Reducing Young Adults' Health Care Spending through the ACA Expansion of Dependent Coverage.
- Author(s): Chen, Jie
- Vargas-Bustamante, Arturo
- Novak, Priscilla
- et al.
Published Web Locationhttps://doi.org/10.1111/1475-6773.12555
OBJECTIVE:To estimate health care expenditure trends among young adults ages 19-25 before and after the 2010 implementation of the Affordable Care Act (ACA) provision that extended eligibility for dependent private health insurance coverage.
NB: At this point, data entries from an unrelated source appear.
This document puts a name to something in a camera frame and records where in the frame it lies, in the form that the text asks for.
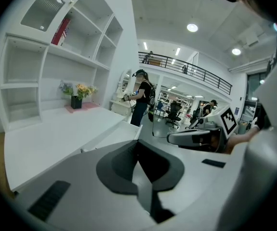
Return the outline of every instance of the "pink mat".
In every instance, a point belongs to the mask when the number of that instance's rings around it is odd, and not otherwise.
[[[88,109],[92,109],[96,107],[99,107],[99,106],[95,103],[83,103],[81,105],[81,109],[73,109],[70,105],[65,105],[66,110],[68,110],[70,113],[73,113],[75,111],[83,111],[83,110],[86,111]]]

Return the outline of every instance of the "balcony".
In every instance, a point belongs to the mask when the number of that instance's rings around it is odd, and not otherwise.
[[[148,59],[145,58],[147,55],[146,52],[138,52],[139,62],[143,64],[149,64],[153,66],[157,66],[159,68],[166,68],[169,70],[177,71],[179,73],[183,73],[192,78],[199,79],[201,81],[206,82],[207,84],[218,88],[224,93],[230,95],[230,91],[232,85],[222,78],[216,76],[215,74],[204,70],[201,67],[196,65],[187,63],[182,60],[178,60],[169,56],[163,56],[158,54],[150,54]]]

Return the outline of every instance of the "jeans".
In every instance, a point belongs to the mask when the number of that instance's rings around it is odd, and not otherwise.
[[[136,106],[134,108],[134,112],[131,119],[131,124],[135,126],[140,126],[140,122],[143,119],[144,113],[147,109],[148,104],[147,103],[139,103],[136,102]]]

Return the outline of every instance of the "backpack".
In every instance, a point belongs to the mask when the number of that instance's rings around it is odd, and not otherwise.
[[[148,85],[151,87],[151,89],[150,89],[150,96],[148,98],[148,105],[153,107],[155,105],[155,103],[156,103],[156,90],[149,83],[149,81],[144,80],[144,82],[148,83]]]

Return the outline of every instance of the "fluorescent light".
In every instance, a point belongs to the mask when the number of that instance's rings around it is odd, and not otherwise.
[[[181,48],[177,49],[176,56],[179,55],[180,50],[181,50]]]
[[[192,33],[195,33],[198,30],[198,26],[196,26],[195,24],[188,24],[186,28]]]
[[[241,54],[241,50],[235,48],[231,51],[234,55],[239,56]]]
[[[276,23],[273,23],[273,28],[277,32],[277,24]]]

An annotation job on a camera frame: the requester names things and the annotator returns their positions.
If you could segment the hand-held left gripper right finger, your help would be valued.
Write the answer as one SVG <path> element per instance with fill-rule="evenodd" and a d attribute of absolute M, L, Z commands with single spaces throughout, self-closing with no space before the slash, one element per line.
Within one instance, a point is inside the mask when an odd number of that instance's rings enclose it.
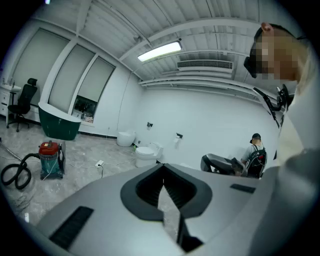
<path fill-rule="evenodd" d="M 171 203 L 165 230 L 173 248 L 162 256 L 249 256 L 253 231 L 244 213 L 258 180 L 164 164 L 162 186 Z"/>

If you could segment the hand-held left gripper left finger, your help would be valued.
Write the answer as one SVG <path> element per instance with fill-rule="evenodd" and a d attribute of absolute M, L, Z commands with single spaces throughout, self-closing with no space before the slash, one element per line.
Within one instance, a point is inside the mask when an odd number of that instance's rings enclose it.
<path fill-rule="evenodd" d="M 184 250 L 161 221 L 139 219 L 122 203 L 122 186 L 147 170 L 148 167 L 134 168 L 87 184 L 48 211 L 36 228 L 50 238 L 79 207 L 87 207 L 93 211 L 69 246 L 69 254 L 183 256 Z"/>

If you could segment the grey curved machine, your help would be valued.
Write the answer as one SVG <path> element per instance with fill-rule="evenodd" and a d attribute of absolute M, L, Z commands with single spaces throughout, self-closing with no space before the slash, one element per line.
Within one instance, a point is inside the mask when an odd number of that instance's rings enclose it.
<path fill-rule="evenodd" d="M 205 154 L 201 158 L 200 169 L 204 172 L 221 175 L 239 177 L 246 177 L 248 175 L 245 165 L 235 157 L 228 159 L 212 153 Z"/>

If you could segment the white round bin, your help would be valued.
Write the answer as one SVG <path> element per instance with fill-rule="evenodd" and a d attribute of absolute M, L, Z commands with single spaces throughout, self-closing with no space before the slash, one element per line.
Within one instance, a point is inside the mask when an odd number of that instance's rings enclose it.
<path fill-rule="evenodd" d="M 117 134 L 117 145 L 121 147 L 130 147 L 136 138 L 136 132 L 133 130 L 119 131 Z"/>

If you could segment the red vacuum cleaner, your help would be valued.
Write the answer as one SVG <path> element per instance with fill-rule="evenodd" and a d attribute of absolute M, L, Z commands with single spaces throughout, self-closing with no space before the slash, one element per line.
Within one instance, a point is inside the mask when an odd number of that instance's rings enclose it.
<path fill-rule="evenodd" d="M 50 178 L 60 178 L 60 167 L 59 167 L 59 143 L 53 142 L 43 142 L 39 146 L 38 151 L 40 163 L 41 163 L 41 172 L 40 179 L 50 179 Z"/>

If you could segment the green bathtub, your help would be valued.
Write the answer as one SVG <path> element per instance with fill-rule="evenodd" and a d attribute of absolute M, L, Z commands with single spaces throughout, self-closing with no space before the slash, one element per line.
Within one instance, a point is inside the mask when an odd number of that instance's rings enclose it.
<path fill-rule="evenodd" d="M 38 103 L 38 114 L 47 137 L 64 141 L 76 138 L 82 123 L 79 118 L 42 101 Z"/>

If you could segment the glass window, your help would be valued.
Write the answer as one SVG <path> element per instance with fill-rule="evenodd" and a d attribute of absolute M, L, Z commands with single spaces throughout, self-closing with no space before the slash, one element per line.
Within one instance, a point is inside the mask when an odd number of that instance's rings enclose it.
<path fill-rule="evenodd" d="M 78 95 L 72 110 L 72 116 L 83 122 L 93 123 L 97 102 Z"/>

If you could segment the person's torso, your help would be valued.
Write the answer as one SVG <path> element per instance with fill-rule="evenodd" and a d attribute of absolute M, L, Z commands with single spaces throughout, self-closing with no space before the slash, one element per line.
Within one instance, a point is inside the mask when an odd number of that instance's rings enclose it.
<path fill-rule="evenodd" d="M 312 46 L 292 103 L 283 115 L 274 166 L 305 150 L 320 149 L 320 61 Z"/>

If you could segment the black chest-mounted rig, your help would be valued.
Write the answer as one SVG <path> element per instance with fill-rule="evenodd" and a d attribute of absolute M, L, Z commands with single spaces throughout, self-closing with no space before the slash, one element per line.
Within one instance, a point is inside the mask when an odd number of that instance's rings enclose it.
<path fill-rule="evenodd" d="M 280 126 L 283 123 L 283 119 L 281 119 L 281 121 L 278 122 L 276 112 L 281 111 L 282 108 L 287 110 L 294 99 L 294 94 L 289 94 L 289 91 L 285 84 L 282 85 L 282 89 L 277 87 L 278 96 L 276 97 L 276 105 L 273 105 L 271 99 L 260 89 L 254 87 L 252 91 L 256 94 L 258 100 L 266 109 L 266 111 L 272 116 L 278 128 L 280 128 Z"/>

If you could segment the metal vacuum wand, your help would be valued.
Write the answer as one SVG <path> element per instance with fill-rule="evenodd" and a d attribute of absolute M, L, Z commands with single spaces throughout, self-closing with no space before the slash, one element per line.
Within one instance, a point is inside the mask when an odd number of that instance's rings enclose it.
<path fill-rule="evenodd" d="M 9 153 L 9 154 L 10 154 L 13 158 L 15 158 L 16 160 L 22 161 L 22 159 L 21 159 L 18 155 L 16 155 L 16 154 L 13 153 L 10 149 L 8 149 L 6 146 L 4 146 L 2 142 L 0 142 L 0 147 L 1 147 L 2 149 L 4 149 L 7 153 Z"/>

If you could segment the white roller blind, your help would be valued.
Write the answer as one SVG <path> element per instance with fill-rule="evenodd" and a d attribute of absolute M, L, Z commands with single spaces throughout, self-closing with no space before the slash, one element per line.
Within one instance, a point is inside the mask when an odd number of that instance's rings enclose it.
<path fill-rule="evenodd" d="M 51 89 L 48 103 L 67 113 L 78 82 L 94 53 L 76 44 L 62 64 Z"/>
<path fill-rule="evenodd" d="M 98 102 L 115 67 L 98 57 L 85 76 L 78 96 Z"/>
<path fill-rule="evenodd" d="M 43 88 L 50 70 L 69 40 L 47 30 L 38 29 L 21 54 L 13 73 L 18 86 L 36 79 Z"/>

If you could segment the ceiling air vent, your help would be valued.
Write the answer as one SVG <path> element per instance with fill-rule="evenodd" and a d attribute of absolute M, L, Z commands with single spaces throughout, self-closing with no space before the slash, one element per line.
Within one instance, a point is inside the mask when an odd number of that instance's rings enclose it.
<path fill-rule="evenodd" d="M 176 68 L 179 71 L 210 71 L 231 74 L 234 70 L 232 61 L 215 59 L 198 59 L 178 61 Z"/>

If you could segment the black office chair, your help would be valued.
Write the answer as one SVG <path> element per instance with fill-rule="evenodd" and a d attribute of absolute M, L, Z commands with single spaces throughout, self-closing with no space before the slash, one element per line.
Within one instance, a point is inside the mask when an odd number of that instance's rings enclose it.
<path fill-rule="evenodd" d="M 32 98 L 38 90 L 37 81 L 38 80 L 35 78 L 29 78 L 27 84 L 22 88 L 17 104 L 14 104 L 14 100 L 12 99 L 12 104 L 7 107 L 7 110 L 15 114 L 15 118 L 6 125 L 7 129 L 9 128 L 9 125 L 15 123 L 17 123 L 16 132 L 19 132 L 19 125 L 21 123 L 26 124 L 28 129 L 30 128 L 30 124 L 27 122 L 24 115 L 31 109 Z"/>

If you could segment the white drawer cabinet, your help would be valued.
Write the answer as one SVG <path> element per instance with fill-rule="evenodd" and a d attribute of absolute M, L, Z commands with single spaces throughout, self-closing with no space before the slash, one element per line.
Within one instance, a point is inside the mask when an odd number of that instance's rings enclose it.
<path fill-rule="evenodd" d="M 0 84 L 0 115 L 8 116 L 8 106 L 17 104 L 21 90 L 16 85 Z"/>

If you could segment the ceiling light panel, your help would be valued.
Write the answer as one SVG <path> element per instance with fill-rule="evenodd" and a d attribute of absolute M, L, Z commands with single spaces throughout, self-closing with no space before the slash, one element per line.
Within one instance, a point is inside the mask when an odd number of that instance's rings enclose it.
<path fill-rule="evenodd" d="M 178 41 L 175 41 L 145 52 L 144 54 L 139 55 L 137 58 L 140 62 L 145 62 L 159 56 L 179 52 L 181 49 L 181 44 Z"/>

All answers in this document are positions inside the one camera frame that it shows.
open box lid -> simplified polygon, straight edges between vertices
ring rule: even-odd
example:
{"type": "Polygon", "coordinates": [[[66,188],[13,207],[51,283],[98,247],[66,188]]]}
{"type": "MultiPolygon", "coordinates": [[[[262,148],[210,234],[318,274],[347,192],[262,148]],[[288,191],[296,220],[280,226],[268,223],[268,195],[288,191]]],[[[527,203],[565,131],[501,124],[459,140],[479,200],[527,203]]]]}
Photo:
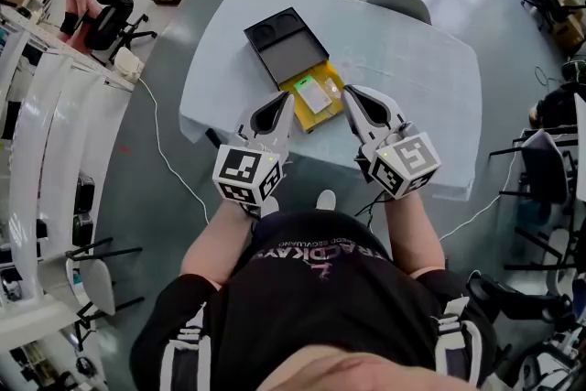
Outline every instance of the open box lid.
{"type": "Polygon", "coordinates": [[[277,87],[330,57],[293,7],[252,25],[244,33],[277,87]]]}

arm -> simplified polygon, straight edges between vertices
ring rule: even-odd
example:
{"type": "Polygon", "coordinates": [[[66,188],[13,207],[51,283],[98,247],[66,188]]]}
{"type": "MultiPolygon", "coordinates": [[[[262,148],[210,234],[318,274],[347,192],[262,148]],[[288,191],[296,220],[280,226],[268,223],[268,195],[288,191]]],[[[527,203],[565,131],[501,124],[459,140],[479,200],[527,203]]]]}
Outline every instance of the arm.
{"type": "Polygon", "coordinates": [[[221,288],[244,250],[252,220],[238,204],[223,201],[183,257],[180,274],[202,276],[221,288]]]}
{"type": "Polygon", "coordinates": [[[416,192],[387,202],[385,212],[397,267],[413,278],[431,270],[446,268],[440,239],[416,192]]]}

cardboard box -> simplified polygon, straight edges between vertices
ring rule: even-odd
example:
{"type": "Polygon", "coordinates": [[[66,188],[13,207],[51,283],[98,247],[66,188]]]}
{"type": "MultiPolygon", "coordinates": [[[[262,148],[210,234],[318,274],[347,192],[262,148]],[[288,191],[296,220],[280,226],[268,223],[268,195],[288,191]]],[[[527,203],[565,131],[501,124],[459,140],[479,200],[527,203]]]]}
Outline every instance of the cardboard box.
{"type": "MultiPolygon", "coordinates": [[[[582,5],[578,0],[558,0],[560,5],[576,6],[582,5]]],[[[574,10],[572,14],[581,22],[583,18],[583,10],[574,10]]]]}
{"type": "Polygon", "coordinates": [[[563,23],[556,23],[551,36],[566,56],[572,56],[584,42],[582,25],[575,14],[568,16],[563,23]]]}

desk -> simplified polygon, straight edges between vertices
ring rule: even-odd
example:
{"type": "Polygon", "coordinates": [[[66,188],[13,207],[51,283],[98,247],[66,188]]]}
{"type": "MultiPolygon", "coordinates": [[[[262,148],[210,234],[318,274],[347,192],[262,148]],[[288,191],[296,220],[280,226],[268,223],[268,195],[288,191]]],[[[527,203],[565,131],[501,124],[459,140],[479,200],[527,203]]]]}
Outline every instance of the desk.
{"type": "MultiPolygon", "coordinates": [[[[179,108],[192,142],[208,127],[228,136],[244,108],[274,92],[244,29],[293,6],[326,50],[345,83],[392,96],[425,130],[443,166],[434,194],[467,200],[482,123],[482,92],[472,48],[408,16],[357,0],[223,0],[193,56],[179,108]]],[[[360,177],[358,140],[343,116],[304,135],[294,126],[289,149],[360,177]]]]}
{"type": "Polygon", "coordinates": [[[578,118],[578,184],[576,198],[586,201],[586,102],[574,93],[578,118]]]}

shoe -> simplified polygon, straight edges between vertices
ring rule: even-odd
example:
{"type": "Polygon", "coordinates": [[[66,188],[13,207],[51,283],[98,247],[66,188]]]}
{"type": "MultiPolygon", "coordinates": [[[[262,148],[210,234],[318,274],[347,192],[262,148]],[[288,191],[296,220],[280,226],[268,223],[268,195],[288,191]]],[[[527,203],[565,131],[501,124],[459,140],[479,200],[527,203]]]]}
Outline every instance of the shoe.
{"type": "Polygon", "coordinates": [[[323,190],[315,204],[321,211],[333,211],[336,208],[336,194],[333,190],[323,190]]]}
{"type": "Polygon", "coordinates": [[[278,201],[273,196],[268,196],[260,208],[260,218],[263,219],[273,212],[278,212],[278,201]]]}

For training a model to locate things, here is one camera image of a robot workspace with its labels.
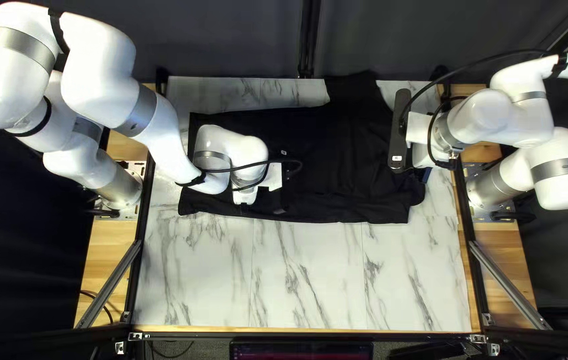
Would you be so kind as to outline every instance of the gray wall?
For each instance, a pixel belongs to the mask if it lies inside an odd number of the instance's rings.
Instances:
[[[505,51],[548,46],[568,25],[568,0],[332,0],[322,4],[318,75],[375,70],[387,79],[426,80]],[[518,58],[474,69],[458,81],[488,81]]]
[[[109,23],[137,47],[133,75],[157,66],[184,76],[294,77],[302,0],[34,0]],[[375,70],[387,79],[429,77],[492,54],[546,47],[568,26],[568,0],[324,0],[315,75]],[[456,81],[487,81],[518,58]]]
[[[104,21],[136,45],[133,76],[293,77],[301,0],[35,0]]]

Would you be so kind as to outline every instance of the black t-shirt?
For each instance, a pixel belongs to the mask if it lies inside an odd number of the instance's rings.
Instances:
[[[292,158],[303,169],[273,192],[258,188],[256,201],[235,205],[231,186],[218,195],[182,190],[180,215],[220,215],[293,222],[406,223],[410,206],[424,199],[415,170],[394,174],[386,165],[392,111],[373,73],[325,80],[331,99],[315,108],[191,113],[189,158],[200,126],[215,124],[257,136],[269,159]],[[282,163],[282,171],[294,163]]]

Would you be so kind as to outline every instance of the marble surface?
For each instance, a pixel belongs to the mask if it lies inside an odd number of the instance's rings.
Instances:
[[[395,91],[426,82],[378,81]],[[190,112],[329,101],[317,79],[183,78],[168,99],[186,146]],[[433,111],[435,89],[413,110]],[[133,321],[138,324],[470,331],[451,176],[433,170],[408,224],[302,224],[179,216],[181,188],[156,169]]]

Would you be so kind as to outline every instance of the black strap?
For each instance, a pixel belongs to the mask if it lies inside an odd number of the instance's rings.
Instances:
[[[62,50],[62,52],[68,55],[71,52],[71,49],[66,44],[64,40],[64,31],[62,30],[62,26],[59,24],[59,18],[62,16],[64,12],[58,12],[53,10],[52,8],[48,8],[48,16],[50,17],[50,26],[53,28],[53,35],[55,35],[55,40],[57,40],[57,45]]]
[[[202,172],[202,173],[200,174],[200,176],[197,176],[195,179],[192,179],[189,183],[184,183],[184,184],[175,183],[175,184],[187,188],[187,187],[189,187],[189,186],[193,186],[193,185],[198,185],[198,184],[204,183],[204,178],[206,177],[206,172],[204,172],[200,167],[197,167],[197,168],[199,168],[200,171]]]
[[[560,75],[560,73],[567,69],[568,62],[567,62],[567,54],[561,53],[558,55],[558,62],[553,65],[551,70],[551,76],[548,79],[555,79]]]
[[[37,126],[33,127],[31,130],[28,130],[25,133],[18,133],[18,134],[10,133],[11,135],[15,136],[16,138],[25,138],[26,136],[32,136],[40,132],[41,129],[43,129],[46,126],[46,124],[48,124],[48,120],[50,120],[50,114],[52,110],[51,110],[50,100],[48,100],[48,98],[45,96],[44,100],[46,101],[46,114],[44,115],[44,118],[39,122],[39,124],[37,124]]]

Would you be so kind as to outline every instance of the wooden board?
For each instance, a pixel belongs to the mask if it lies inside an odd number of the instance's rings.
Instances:
[[[478,90],[486,88],[485,85],[453,85],[451,96],[469,96]],[[484,163],[497,160],[502,157],[500,145],[496,143],[480,142],[466,148],[462,152],[461,159],[464,162]],[[522,240],[517,223],[493,223],[474,224],[476,240],[482,249],[490,256],[507,275],[509,280],[522,292],[522,294],[535,306],[533,287],[529,278]],[[469,270],[469,258],[464,242],[462,226],[458,228],[460,235],[460,247],[462,249],[462,260],[467,274],[467,286],[469,287],[469,307],[471,308],[471,325],[474,331],[480,330],[480,323],[477,319],[476,302],[472,297],[473,285],[471,284],[471,271]],[[484,274],[485,290],[487,292],[487,302],[489,312],[497,325],[505,327],[532,328],[532,324],[517,310],[511,302],[506,292],[497,284],[490,274]]]
[[[155,90],[155,84],[144,84],[151,90]],[[120,160],[146,160],[148,149],[142,143],[127,138],[120,133],[111,131],[108,137],[106,152],[115,161]],[[88,293],[96,294],[101,290],[115,266],[135,240],[137,221],[105,221],[95,220],[92,224],[88,255],[84,266],[81,289]],[[113,316],[113,321],[119,322],[119,317],[126,302],[128,289],[128,271],[119,282],[112,295],[108,299],[106,308]],[[75,323],[86,312],[92,299],[86,295],[79,295]],[[93,326],[108,325],[108,315],[102,310]]]
[[[475,91],[484,88],[484,85],[454,85],[453,96],[470,95]],[[126,138],[118,133],[112,132],[108,142],[108,153],[116,160],[145,160],[147,150],[144,145]],[[501,157],[500,147],[495,143],[481,142],[470,146],[462,154],[463,161],[487,162]],[[517,224],[476,224],[476,238],[483,249],[501,266],[502,270],[514,282],[524,296],[535,305],[533,289],[529,280],[529,273],[524,258],[522,242],[518,232]],[[97,292],[118,264],[119,260],[132,243],[135,236],[136,222],[105,222],[96,221],[93,225],[90,245],[88,247],[88,258],[84,271],[82,289]],[[469,294],[469,306],[471,310],[471,325],[473,331],[480,330],[480,321],[476,311],[476,301],[474,297],[473,284],[471,282],[471,272],[469,270],[469,257],[464,242],[464,235],[461,231],[460,247],[462,249],[462,261],[464,263],[465,275],[467,278],[467,288]],[[106,305],[115,321],[119,320],[121,310],[126,299],[126,278],[117,286],[113,295]],[[491,279],[490,275],[485,275],[485,288],[490,312],[498,325],[530,327],[530,323],[512,305],[506,293],[499,288],[497,283]],[[78,313],[76,321],[79,320],[91,299],[80,295],[78,302]],[[106,325],[108,318],[102,311],[95,322],[97,325]],[[172,326],[172,325],[136,325],[139,331],[213,331],[213,332],[354,332],[352,330],[330,330],[321,329],[275,329],[275,328],[245,328],[245,327],[195,327],[195,326]]]

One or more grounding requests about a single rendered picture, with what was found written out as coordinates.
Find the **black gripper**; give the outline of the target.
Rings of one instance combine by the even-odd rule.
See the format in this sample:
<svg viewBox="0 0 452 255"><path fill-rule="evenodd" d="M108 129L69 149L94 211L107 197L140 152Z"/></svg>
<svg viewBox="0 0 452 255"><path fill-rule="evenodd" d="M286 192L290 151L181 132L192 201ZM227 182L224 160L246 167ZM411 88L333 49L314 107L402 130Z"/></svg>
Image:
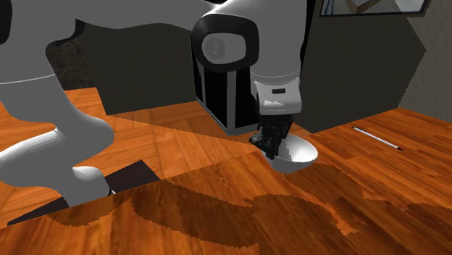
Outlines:
<svg viewBox="0 0 452 255"><path fill-rule="evenodd" d="M260 115L259 131L249 138L249 142L260 150L266 150L266 157L273 160L279 154L281 141L287 137L293 121L293 114Z"/></svg>

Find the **white bowl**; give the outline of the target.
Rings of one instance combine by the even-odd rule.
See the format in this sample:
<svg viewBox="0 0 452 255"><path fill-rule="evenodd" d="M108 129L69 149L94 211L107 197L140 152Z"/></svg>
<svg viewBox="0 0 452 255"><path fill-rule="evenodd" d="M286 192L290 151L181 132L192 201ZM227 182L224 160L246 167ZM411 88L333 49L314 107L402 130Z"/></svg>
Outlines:
<svg viewBox="0 0 452 255"><path fill-rule="evenodd" d="M290 174L311 166L318 158L318 151L307 140L297 135L288 134L279 146L279 153L274 159L266 157L270 167L277 172Z"/></svg>

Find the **black and white striped box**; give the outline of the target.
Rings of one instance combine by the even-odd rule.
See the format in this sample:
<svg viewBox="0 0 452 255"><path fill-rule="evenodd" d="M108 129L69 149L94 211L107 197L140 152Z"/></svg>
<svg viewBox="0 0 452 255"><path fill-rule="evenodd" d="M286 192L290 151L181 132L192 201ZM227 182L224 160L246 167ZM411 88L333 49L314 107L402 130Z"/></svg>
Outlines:
<svg viewBox="0 0 452 255"><path fill-rule="evenodd" d="M213 72L209 64L231 64L246 56L246 40L232 33L211 33L197 41L191 33L194 94L198 103L227 135L241 135L257 128L256 103L250 91L248 67L229 72Z"/></svg>

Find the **white pen with black tip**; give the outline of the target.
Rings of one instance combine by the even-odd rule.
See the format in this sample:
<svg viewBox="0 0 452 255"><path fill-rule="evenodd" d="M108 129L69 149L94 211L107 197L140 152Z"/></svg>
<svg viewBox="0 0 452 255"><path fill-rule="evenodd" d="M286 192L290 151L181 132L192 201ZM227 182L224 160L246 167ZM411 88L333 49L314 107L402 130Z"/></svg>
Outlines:
<svg viewBox="0 0 452 255"><path fill-rule="evenodd" d="M392 148L395 148L395 149L397 149L397 150L399 150L399 151L403 151L403 149L402 149L401 147L399 147L399 146L397 146L397 145L395 145L395 144L393 144L393 143L391 143L391 142L389 142L389 141L386 141L386 140L384 140L384 139L382 139L382 138L380 138L380 137L378 137L378 136L376 136L376 135L373 135L373 134L371 134L371 133L368 133L367 131L362 130L362 129L359 128L359 127L352 126L351 128L353 128L354 130L359 131L360 133L363 133L363 134L369 136L370 138L373 138L373 139L375 139L375 140L377 140L377 141L379 141L379 142L381 142L381 143L384 143L384 144L386 144L386 145L388 145L388 146L390 146L390 147L392 147Z"/></svg>

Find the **dark framed wall picture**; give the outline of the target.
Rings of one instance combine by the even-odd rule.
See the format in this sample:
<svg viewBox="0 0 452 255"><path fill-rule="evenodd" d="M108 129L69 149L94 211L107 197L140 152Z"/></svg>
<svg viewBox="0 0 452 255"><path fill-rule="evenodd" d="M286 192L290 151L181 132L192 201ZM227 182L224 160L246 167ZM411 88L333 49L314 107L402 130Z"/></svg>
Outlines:
<svg viewBox="0 0 452 255"><path fill-rule="evenodd" d="M320 17L421 14L428 0L323 0Z"/></svg>

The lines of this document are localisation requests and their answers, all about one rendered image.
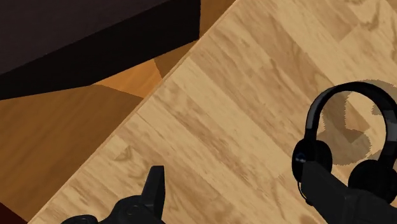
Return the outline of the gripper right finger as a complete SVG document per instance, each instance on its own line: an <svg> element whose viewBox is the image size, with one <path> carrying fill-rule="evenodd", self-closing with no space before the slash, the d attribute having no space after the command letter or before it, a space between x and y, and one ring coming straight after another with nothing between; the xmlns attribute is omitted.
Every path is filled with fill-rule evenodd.
<svg viewBox="0 0 397 224"><path fill-rule="evenodd" d="M302 193L327 224L397 224L397 208L378 196L348 188L316 162L306 162Z"/></svg>

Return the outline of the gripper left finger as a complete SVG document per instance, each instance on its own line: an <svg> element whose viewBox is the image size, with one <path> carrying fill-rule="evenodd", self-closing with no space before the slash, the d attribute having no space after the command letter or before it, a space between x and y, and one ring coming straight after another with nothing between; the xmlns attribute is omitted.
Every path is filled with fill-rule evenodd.
<svg viewBox="0 0 397 224"><path fill-rule="evenodd" d="M120 199L105 219L90 214L72 216L61 224L166 224L162 221L165 202L164 166L151 167L143 191Z"/></svg>

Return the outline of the black headphones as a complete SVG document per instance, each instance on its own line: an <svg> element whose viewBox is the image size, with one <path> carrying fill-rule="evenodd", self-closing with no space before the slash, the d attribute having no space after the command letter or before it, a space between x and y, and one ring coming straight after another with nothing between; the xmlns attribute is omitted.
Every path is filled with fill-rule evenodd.
<svg viewBox="0 0 397 224"><path fill-rule="evenodd" d="M348 187L371 192L390 204L397 197L397 171L393 169L397 161L397 103L386 91L371 83L343 83L327 88L315 98L307 114L304 137L293 150L293 176L300 185L303 165L307 161L315 161L331 172L331 150L324 141L317 139L317 130L324 105L333 95L345 91L357 92L371 99L380 109L386 127L386 140L379 158L360 162L349 176Z"/></svg>

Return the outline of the light wooden table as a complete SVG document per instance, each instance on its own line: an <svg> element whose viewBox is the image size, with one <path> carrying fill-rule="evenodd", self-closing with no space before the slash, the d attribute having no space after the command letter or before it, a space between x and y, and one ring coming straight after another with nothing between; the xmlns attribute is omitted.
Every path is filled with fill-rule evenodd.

DATA SOURCES:Nationally representative Medical Expenditure Panel Survey data from 2008 to 2012. STUDY DESIGN:We conducted repeated cross-sectional analyses and employed a difference-in-differences quantile regression model to estimate health care expenditure trends among young adults ages 19-25 (the treatment group) and ages 27-29 (the control group). PRINCIPAL FINDINGS:Our results show that the treatment group had 14 percent lower overall health care expenditures and 21 percent lower out-of-pocket payments compared with the control group in 2011-2012. The overall reduction in health care expenditures among young adults ages 19-25 in years 2011-2012 was more significant at the higher end of the health care expenditure distribution. Young adults ages 19-25 had significantly higher emergency department costs at the 10th percentile in 2011-2012. Differences in the trends of costs of private health insurance and doctor visits are not statistically significant. CONCLUSIONS:Increased health insurance enrollment as a consequence of the ACA provision for dependent coverage has successfully reduced spending and catastrophic expenditures, providing financial protections for young adults.